Em contraste, o ES110 tem mais polifonia (192 contra 128 notas) e tomadas Line Out dedicadas para ligação a equipamento de som (por exemplo, altifalantes, sistemas PA, etc.).

Com a FP-30, é necessário utilizar um dos conectores de auscultadores para isso, o que nem sempre é o ideal.

Devo também mencionar que o ES110 oferece mais opções de personalização de som, permitindo ajustar vários aspectos do instrumento, tais como ressonância do amortecedor, ruído de queda, voz, temperamento, etc.

Roland FP-30 vs Yamaha P-125 ( Revisão completa )

Yamaha P-125 piano vs Roland FP-30 piano

A Yamaha P-125 é um teclado intermédio muito popular da bem estabelecida marca japonesa.

O piano está equipado com a acção de martelo graduado da Yamaha (o mesmo que o P-45) com teclas totalmente ponderadas, que proporcionam uma experiência de tocar bastante realista.

A fonte de som Puro CF utiliza amostras do famoso piano de cauda do concerto CFIIIS 9′ e oferece o característico som suave da Yamaha apreciado por muitos pianistas.

E aqui está outro divertido e interessante desafio de venda, comparando o som da FP-30 com o da Yamaha P-125 e da Casio PX-S1000.

Ambos os pianos oferecem modos Dual, Split e Duo, um gravador MIDI incorporado (o P-125 pode criar gravações de 2 pistas, enquanto o FP-30 não pode), bem como um metrónomo, funções de transposição e afinação.

Contudo, por um pequeno custo extra, a FP-30 dar-lhe-á mais funcionalidade e, mais importante ainda, uma acção de teclado mais realista.

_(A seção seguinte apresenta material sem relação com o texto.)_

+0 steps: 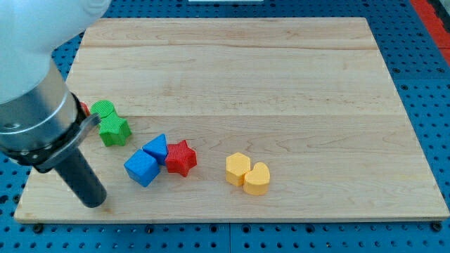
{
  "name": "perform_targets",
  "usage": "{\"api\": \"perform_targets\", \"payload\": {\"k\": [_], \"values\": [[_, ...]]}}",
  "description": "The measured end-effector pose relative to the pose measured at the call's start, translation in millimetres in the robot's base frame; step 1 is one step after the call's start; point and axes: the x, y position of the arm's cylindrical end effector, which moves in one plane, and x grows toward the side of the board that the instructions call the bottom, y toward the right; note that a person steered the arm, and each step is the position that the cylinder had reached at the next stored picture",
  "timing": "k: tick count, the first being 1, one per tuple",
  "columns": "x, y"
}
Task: Move the green star to the right of green circle
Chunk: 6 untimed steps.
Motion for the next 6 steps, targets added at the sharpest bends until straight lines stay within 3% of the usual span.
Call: {"api": "perform_targets", "payload": {"k": [1,4,6], "values": [[0.2,-10.8],[-76.1,-14.6],[-103.5,10.0]]}}
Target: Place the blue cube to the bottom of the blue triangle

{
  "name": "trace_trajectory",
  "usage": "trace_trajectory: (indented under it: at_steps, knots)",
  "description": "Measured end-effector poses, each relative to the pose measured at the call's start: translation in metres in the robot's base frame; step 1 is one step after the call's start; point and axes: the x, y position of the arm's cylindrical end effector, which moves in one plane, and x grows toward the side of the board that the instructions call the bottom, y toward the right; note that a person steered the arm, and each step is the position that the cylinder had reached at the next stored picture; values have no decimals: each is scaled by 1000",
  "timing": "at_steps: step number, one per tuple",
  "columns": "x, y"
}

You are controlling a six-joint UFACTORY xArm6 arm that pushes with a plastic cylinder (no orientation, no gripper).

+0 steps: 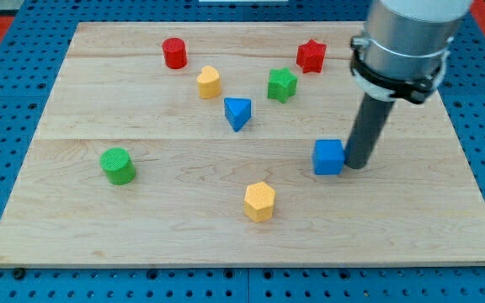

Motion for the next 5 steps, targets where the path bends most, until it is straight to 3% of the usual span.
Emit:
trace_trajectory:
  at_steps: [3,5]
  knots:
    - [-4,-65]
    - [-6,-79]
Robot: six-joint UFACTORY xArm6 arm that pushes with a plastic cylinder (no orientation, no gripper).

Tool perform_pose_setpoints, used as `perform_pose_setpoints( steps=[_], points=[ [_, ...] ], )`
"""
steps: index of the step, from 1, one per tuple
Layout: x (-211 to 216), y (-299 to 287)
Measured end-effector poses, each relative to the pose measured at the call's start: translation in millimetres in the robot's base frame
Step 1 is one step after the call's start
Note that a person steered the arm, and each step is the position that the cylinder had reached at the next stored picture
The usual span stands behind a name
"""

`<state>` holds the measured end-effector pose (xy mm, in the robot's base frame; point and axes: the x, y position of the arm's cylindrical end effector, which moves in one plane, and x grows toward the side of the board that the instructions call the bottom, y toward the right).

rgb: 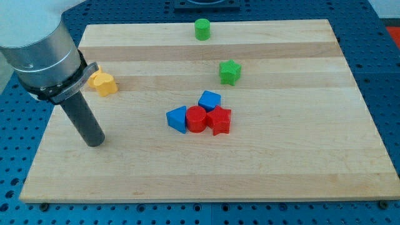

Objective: Touch the top of the hexagon

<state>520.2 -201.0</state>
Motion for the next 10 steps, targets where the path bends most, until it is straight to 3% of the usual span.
perform_pose_setpoints(
  steps=[2, 3, 5, 6, 8, 10],
  points=[
    [-81, -46],
    [-81, -60],
    [-176, -63],
    [-181, -53],
    [-219, 29],
    [-220, 27]
  ],
)
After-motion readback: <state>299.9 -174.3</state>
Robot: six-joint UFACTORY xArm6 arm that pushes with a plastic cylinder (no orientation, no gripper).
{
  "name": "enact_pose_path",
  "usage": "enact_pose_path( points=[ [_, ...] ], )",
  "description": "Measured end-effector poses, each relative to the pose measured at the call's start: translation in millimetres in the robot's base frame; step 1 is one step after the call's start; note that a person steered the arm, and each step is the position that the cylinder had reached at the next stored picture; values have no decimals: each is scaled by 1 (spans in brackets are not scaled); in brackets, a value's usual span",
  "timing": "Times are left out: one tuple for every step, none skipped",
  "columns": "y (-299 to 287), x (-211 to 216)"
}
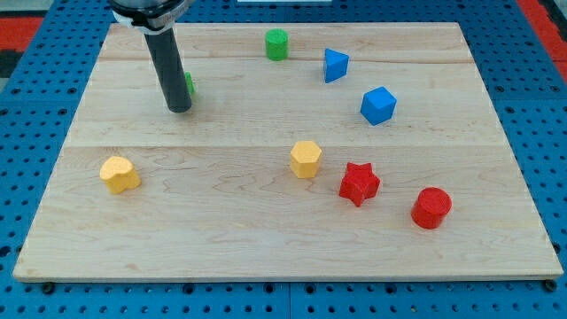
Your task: Push the yellow hexagon above the red star
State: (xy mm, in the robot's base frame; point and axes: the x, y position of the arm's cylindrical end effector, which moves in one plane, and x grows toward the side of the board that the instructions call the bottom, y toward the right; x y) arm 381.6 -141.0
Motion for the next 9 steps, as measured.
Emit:
enact_pose_path(
  points=[
    [22, 53],
    [54, 86],
    [131, 84],
    [203, 89],
    [224, 99],
    [226, 99],
    [247, 121],
    [270, 152],
    [293, 139]
  ],
)
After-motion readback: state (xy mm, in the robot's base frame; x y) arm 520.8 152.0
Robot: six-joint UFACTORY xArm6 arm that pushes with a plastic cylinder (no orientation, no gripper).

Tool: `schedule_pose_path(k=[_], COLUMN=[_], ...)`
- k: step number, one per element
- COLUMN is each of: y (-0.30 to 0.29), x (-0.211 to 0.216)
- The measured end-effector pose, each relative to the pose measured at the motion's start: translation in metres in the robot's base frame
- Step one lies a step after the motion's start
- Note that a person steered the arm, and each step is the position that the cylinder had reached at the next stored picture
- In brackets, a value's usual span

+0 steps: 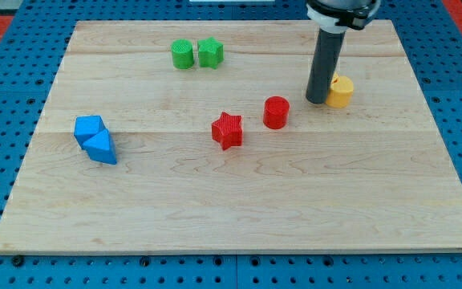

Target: Move both the yellow blocks diagonally to the top right side of the red star

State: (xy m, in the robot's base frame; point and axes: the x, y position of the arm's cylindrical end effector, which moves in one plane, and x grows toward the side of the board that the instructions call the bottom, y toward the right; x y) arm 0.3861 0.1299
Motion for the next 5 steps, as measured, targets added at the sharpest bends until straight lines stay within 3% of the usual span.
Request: schedule_pose_path(k=[1, 2, 3, 5], y=[0.014, 0.063, 0.047, 0.037], x=[0.028, 0.011, -0.035, -0.012])
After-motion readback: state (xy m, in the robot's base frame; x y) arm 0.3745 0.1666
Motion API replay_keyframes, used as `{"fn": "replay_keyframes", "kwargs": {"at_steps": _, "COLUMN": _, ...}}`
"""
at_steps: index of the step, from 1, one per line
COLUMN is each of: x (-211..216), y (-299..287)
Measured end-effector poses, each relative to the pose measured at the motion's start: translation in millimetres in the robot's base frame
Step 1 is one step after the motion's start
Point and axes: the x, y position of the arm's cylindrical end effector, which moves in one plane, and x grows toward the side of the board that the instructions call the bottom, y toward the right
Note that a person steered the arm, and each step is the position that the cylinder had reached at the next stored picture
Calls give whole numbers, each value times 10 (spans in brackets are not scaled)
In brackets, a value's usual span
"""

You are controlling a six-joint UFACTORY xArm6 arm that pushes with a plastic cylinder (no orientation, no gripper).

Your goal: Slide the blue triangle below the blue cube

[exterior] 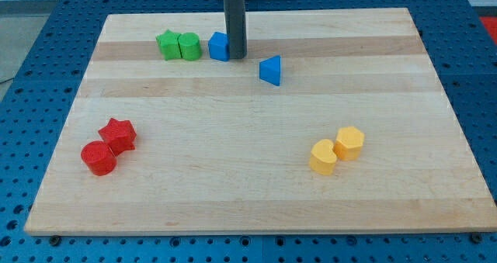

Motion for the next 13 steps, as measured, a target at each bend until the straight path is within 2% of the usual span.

Em particular, o teclado Roland oferece mais sons de instrumentos (35 vs. 24), uma porta USB Tipo A (para ligar os paus USB), conectividade MIDI Bluetooth, altifalantes mais potentes (22W vs. 14W) e a espantosa acção padrão PHA-4 com teclas de toque de marfim e mecanismo de escape.

Além disso, a FP-30 é capaz de reproduzir ficheiros MIDI e áudio (WAV) directamente de uma pen USB, o que me parece muito útil.

Em última análise, cabe-lhe a si decidir se vale a pena pagar por estas características extras, pois todos temos necessidades diferentes, e alguns jogadores podem não precisar das características extras da FP-30.